Following up on a patient.

A little over a week ago I responded to a call, while I was off shift, of a Vehicle Vs Pedestrian.  I had just finished doing standby for the Homecoming Pep-Rally for the town I run my rescue shifts in.

After I was done with the Pep-Rally, I was at the gas station right around the corner from the station filling up on fuel.  I heard two sets of emergent sirens (there are a few patterns, and you can tell which sound means business) and saw two of my cops turning the corner from the Police department and head North.  I was still pumping my gas and was curious what they were in such a hurry for.  I whipped out my phone and pulled up the active calls.  As it was loading, the fire engine came hauling around the corner with lights and sirens at full “yelp”.  I scanned over the active calls and found the one they were responding too, and read the details of the call.  It was only two blocks from me, so I decided to respond.
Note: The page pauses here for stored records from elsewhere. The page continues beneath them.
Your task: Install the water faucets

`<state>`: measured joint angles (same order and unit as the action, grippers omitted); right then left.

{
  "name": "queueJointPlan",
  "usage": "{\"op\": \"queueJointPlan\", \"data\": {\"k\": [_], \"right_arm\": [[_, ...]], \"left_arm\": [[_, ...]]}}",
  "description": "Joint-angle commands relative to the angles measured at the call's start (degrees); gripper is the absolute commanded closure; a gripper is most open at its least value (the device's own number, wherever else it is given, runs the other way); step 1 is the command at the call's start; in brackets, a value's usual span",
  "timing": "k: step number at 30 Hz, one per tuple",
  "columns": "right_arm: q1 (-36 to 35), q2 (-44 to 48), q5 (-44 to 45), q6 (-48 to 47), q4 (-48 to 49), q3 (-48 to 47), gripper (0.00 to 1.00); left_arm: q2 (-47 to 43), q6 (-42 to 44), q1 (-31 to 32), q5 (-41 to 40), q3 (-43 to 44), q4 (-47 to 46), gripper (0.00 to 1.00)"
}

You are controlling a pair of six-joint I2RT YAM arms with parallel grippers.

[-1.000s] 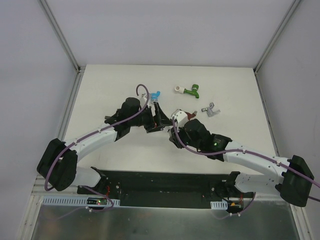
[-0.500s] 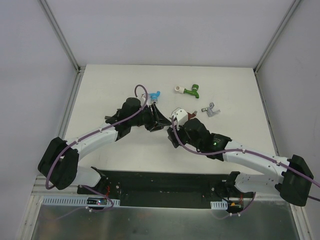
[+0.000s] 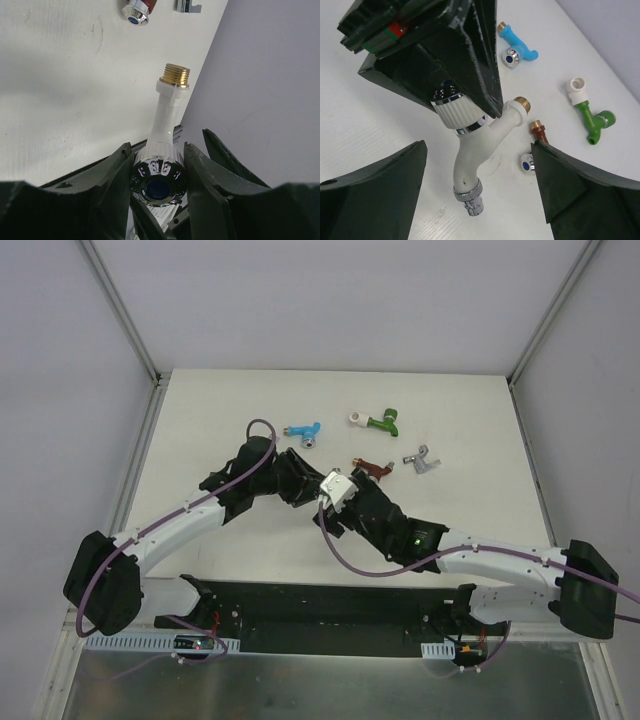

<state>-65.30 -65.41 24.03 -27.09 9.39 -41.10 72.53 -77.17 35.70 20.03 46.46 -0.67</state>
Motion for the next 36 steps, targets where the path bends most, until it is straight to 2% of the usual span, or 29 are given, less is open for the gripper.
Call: {"op": "queueJointPlan", "data": {"k": [1, 4, 12, 15, 18, 19, 21, 24, 25, 28, 30, 33, 36], "right_arm": [[-2.37, -4.45, 7.51, -10.86, 11.42, 0.41, 0.08], [-2.9, -8.76, 10.85, -15.35, 17.92, 0.76, 0.11], [-2.91, -17.03, 12.71, -21.95, 30.77, -0.12, 0.23], [-2.91, -18.0, 12.79, -22.13, 31.48, -0.64, 0.37], [-2.91, -17.92, 12.97, -21.6, 31.48, -0.56, 0.65], [-2.91, -17.48, 12.88, -20.99, 31.31, -0.47, 0.73], [-2.91, -16.69, 12.62, -18.97, 28.95, -0.82, 0.86], [-2.82, -14.41, 10.69, -14.15, 23.41, -2.05, 1.0], [-2.56, -13.53, 9.64, -12.21, 22.53, -1.97, 1.0], [-1.07, -10.54, 5.95, -5.71, 18.75, -1.96, 1.0], [0.17, -8.17, 2.36, -1.67, 15.77, -1.96, 1.0], [3.06, -4.39, -4.32, 5.18, 10.58, -2.14, 1.0], [7.71, 0.88, -14.77, 13.44, 9.16, -0.74, 1.0]], "left_arm": [[-4.15, -3.34, 0.68, -3.85, 2.41, 0.49, 1.0], [-5.38, -3.34, 0.68, -4.56, 2.06, 2.25, 1.0], [-6.88, -3.61, 0.68, -4.21, 1.97, 3.04, 1.0], [-7.49, -3.34, 0.68, -4.74, 1.71, 3.3, 1.0], [-8.46, -1.24, 0.42, -6.23, 1.79, 3.83, 1.0], [-8.98, 0.42, 0.25, -6.67, 1.97, 4.27, 0.97], [-9.86, 4.11, -0.63, -7.72, 3.11, 6.02, 0.82], [-12.14, 13.32, -2.39, -9.83, 4.51, 8.21, 0.51], [-13.2, 15.18, -2.83, -10.79, 5.39, 9.01, 0.47], [-16.97, 26.6, -3.8, -15.18, 7.06, 12.26, 0.23], [-20.48, 33.97, -4.15, -17.65, 7.42, 12.88, 0.12], [-26.11, 45.57, -4.24, -19.42, 7.59, 12.71, 0.02], [-29.89, 58.14, -4.24, -14.87, 8.12, 12.62, 0.02]]}}
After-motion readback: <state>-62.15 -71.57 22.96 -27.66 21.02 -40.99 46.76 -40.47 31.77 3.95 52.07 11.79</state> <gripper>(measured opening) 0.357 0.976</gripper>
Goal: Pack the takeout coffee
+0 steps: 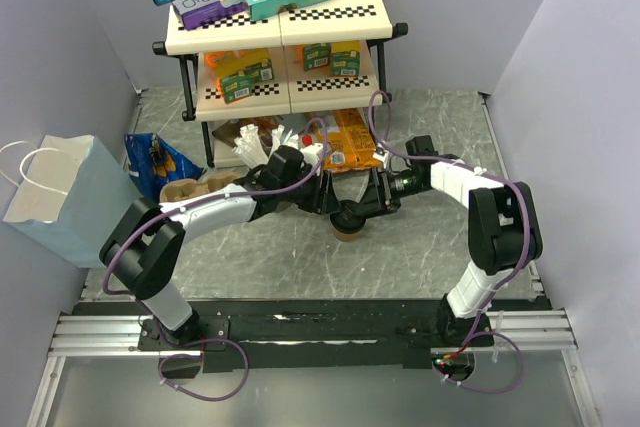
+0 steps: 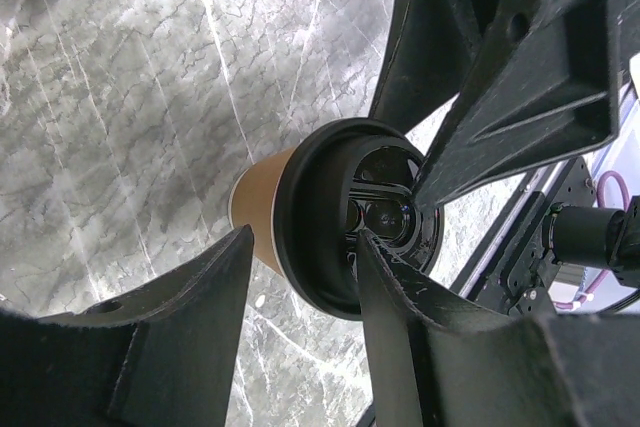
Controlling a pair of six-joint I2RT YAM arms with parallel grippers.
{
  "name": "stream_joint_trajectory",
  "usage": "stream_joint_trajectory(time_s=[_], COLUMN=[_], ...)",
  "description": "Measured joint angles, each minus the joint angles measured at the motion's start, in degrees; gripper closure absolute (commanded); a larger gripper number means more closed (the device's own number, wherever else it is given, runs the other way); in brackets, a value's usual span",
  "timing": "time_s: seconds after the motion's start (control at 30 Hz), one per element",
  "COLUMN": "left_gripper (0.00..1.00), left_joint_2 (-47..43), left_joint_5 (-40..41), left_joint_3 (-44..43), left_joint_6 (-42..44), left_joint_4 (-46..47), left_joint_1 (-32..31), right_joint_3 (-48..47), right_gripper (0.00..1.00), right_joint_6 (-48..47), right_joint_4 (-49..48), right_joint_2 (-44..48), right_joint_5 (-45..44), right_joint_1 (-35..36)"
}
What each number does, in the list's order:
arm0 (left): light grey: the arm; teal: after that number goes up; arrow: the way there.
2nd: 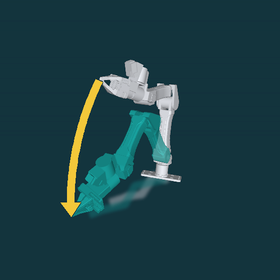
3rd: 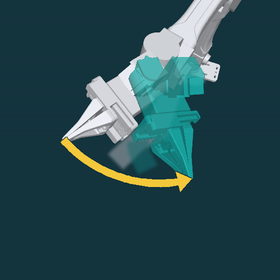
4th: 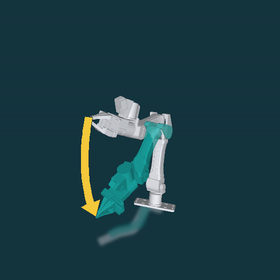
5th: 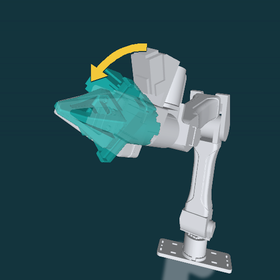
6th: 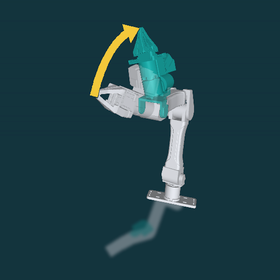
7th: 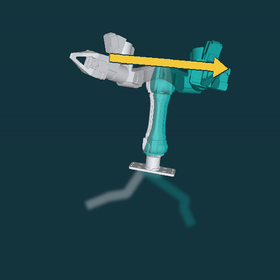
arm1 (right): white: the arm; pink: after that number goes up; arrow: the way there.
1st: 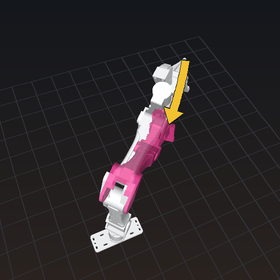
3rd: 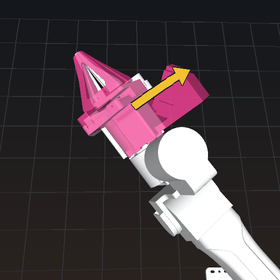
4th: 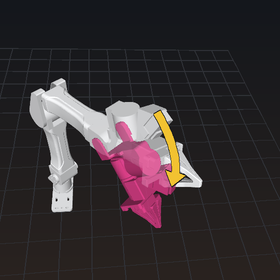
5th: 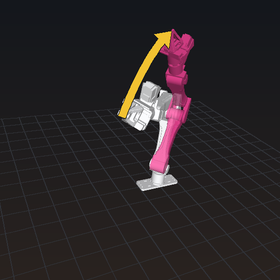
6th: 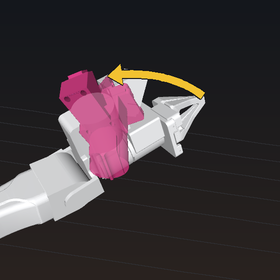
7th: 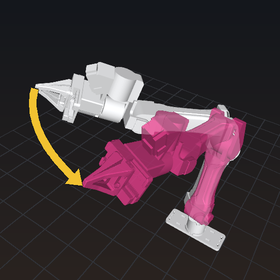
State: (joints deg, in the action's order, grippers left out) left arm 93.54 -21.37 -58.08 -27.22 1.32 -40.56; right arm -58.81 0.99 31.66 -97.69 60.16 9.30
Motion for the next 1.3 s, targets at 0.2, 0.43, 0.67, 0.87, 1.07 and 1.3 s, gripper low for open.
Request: stream_joint_trajectory(time_s=[0.2,0.43,0.67,0.87,1.07,1.3], left_gripper=[0.48,0.48,0.50,0.53,0.55,0.57], left_joint_2=[-0.1,-1.6,-2.1,-1.4,0.2,1.1], left_joint_5=[-0.6,-1.6,-1.7,-1.7,-1.5,-1.4], left_joint_3=[0.2,2.9,4.5,4.3,3.1,3.1], left_joint_6=[0.0,-0.9,-1.2,-2.2,-3.3,-4.1], left_joint_4=[0.0,0.7,2.8,3.6,4.3,6.2], left_joint_1=[0.5,0.9,1.0,1.0,1.5,1.8], right_joint_3=[-0.1,-0.3,-0.5,-0.8,-1.3,-1.7], right_gripper=[0.40,0.41,0.40,0.40,0.40,0.40], right_joint_6=[0.0,0.5,0.7,0.7,0.8,0.8], right_joint_4=[0.1,0.1,0.1,0.2,1.3,2.2], right_joint_2=[-0.6,-1.2,-2.0,-2.1,-2.9,-3.4], right_joint_5=[-0.7,-0.4,0.3,0.2,0.3,0.4], right_joint_1=[0.9,1.1,1.3,1.3,1.3,1.3])
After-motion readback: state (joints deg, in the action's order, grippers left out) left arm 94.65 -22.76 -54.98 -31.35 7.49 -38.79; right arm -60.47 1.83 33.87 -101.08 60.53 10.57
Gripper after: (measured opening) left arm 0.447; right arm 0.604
I knew one crew was out on a call, and the ambo crew responding only had two people on it, the medic of which, is still pretty wet behind the ears.  He has a tendency of getting overwhelmed and overexcited.  I was getting in my car and approaching the exit of the gas station onto the road when the ambulance was about to pass me.  I inched out and blocked the cars from passing while I waited for the ambo to pass me.  As the rig flew past, I had my hand out of my window signaling for the cars to stay put.  I pulled out and floored the gas to catch up with the ambulance.  We pulled into the intersection, the ambo getting flagged in, and myself getting stopped until the cop recognized me and waved me into the scene.

Myself and my deputy chief were the first to reach the patient.  He had obvious head wounds, agonal breathing with bilateral chest rise and fall, as well as stomach distension and an obvious broken leg.  I took C-spine and my (gloved) hands were immediately washed over with blood.  I looked at my chief and told him that I would run the call in with the crew.  After back-boarding the PT and getting him into the ambulance, we hauled ass to the nearest Level One Trauma Center.  Thank Batman the closest is 25 minutes away.  We notified flight, and then realized he would have better chances of survival if we didn’t wait on them, and just took him by ground.  The whole way in, I assisted his breathing with the Bag Valve Mask.  His oxygen level never dropped lower than 95%.

From his wounds, I wasn’t sure if he would survive.  It was obvious his head injuries were pretty bad seeing as I could feel the crack in his skull with my fingers as I held C-spine…  Sometimes a patient you think has good chance of making it, simply doesn’t because aside from the actual injuries, the body just can’t take the rest of the physical trauma from the resuscitation efforts.

I’m happy to report… That after 10 days later he is still alive.  Unconscious, yes… but alive.  He underwent over 20+ hours of surgery to repair his chest wall and other numerous internal abdominal injuries, as well as brain surgery.  He is in the ICU, recovering in some ways.  The rest is still up in the air.  It sounds cliche, but its up to him and the doctors as to whether he pulls through fully.

Its nice knowing that someone I wasn’t sure would make it through the night, is still alive and fighting 10 days later.  I’ve seen many calls where I thought the patient had good odds, and didn’t survive.  Seeing a patient like him, reminds me of the amazement that is the human body.  I am glad to know that he is still, technically, in this world.  I plan on getting another update in a day or two…

Calls and patients like that are the real reason that I am proud to say I’m an EMT.  Its why I go back to my shifts every weekend… Just for the slight chance to make a difference in a patients outcome.  I’m hoping the best for him, and I’ll be back on that rig tomorrow night.